**Task to complete:** Extract the lines that carry the string "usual" from the listing.

**Dataset section:**
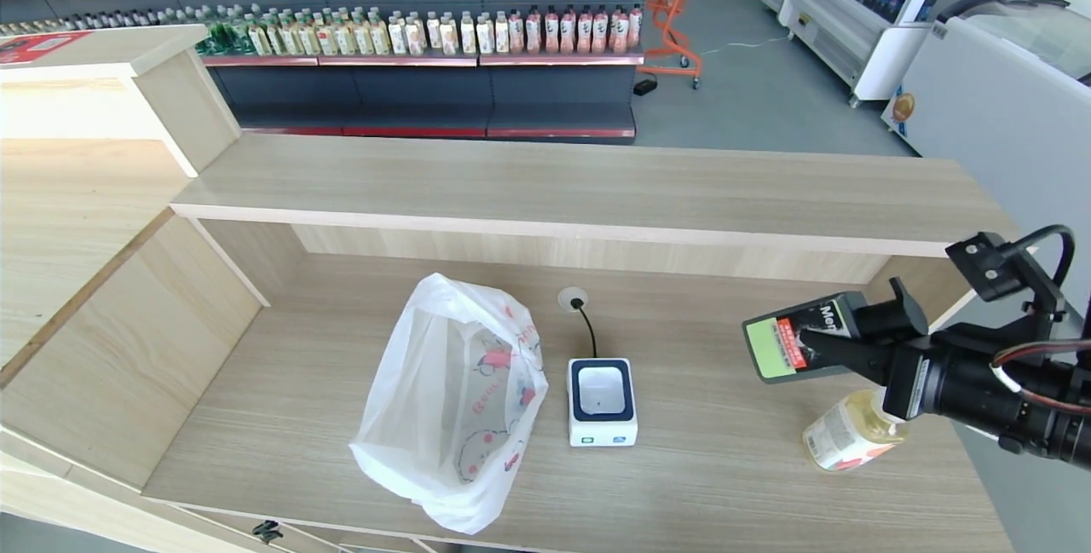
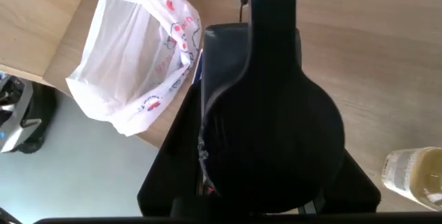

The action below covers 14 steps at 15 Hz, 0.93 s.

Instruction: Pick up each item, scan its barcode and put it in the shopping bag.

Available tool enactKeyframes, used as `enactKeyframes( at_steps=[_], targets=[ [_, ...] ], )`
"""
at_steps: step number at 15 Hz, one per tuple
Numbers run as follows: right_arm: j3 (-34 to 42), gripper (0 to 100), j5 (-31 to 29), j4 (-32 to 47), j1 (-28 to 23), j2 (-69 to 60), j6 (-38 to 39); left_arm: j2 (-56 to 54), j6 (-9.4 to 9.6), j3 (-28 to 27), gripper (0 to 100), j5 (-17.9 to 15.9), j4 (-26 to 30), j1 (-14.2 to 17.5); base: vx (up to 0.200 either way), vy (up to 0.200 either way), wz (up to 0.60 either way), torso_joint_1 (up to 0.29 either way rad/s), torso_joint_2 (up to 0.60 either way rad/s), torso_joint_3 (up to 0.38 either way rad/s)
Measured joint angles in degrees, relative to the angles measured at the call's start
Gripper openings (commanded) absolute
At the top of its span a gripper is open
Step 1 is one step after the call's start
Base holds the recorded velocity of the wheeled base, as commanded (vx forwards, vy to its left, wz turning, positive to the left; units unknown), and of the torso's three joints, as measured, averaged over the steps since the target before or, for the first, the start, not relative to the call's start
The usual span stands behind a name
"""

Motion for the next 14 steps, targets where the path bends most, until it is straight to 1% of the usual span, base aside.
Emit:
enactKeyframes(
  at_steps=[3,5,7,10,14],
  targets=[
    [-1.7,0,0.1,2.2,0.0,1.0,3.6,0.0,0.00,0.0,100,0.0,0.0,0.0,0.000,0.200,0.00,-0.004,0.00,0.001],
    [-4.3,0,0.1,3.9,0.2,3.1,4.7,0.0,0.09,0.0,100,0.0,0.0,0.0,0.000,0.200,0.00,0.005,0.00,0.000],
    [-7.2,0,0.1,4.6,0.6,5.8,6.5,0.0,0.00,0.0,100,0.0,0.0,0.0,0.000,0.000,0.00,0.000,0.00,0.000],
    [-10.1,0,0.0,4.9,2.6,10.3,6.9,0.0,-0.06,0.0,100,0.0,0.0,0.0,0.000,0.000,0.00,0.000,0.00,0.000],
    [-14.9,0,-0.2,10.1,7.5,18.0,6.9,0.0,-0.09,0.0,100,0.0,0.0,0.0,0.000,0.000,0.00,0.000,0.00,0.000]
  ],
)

**Exercise result:**
The usual span stands behind a name
Motion for the next 14 steps, targets where the path bends most, until it is straight to 1% of the usual span, base aside.

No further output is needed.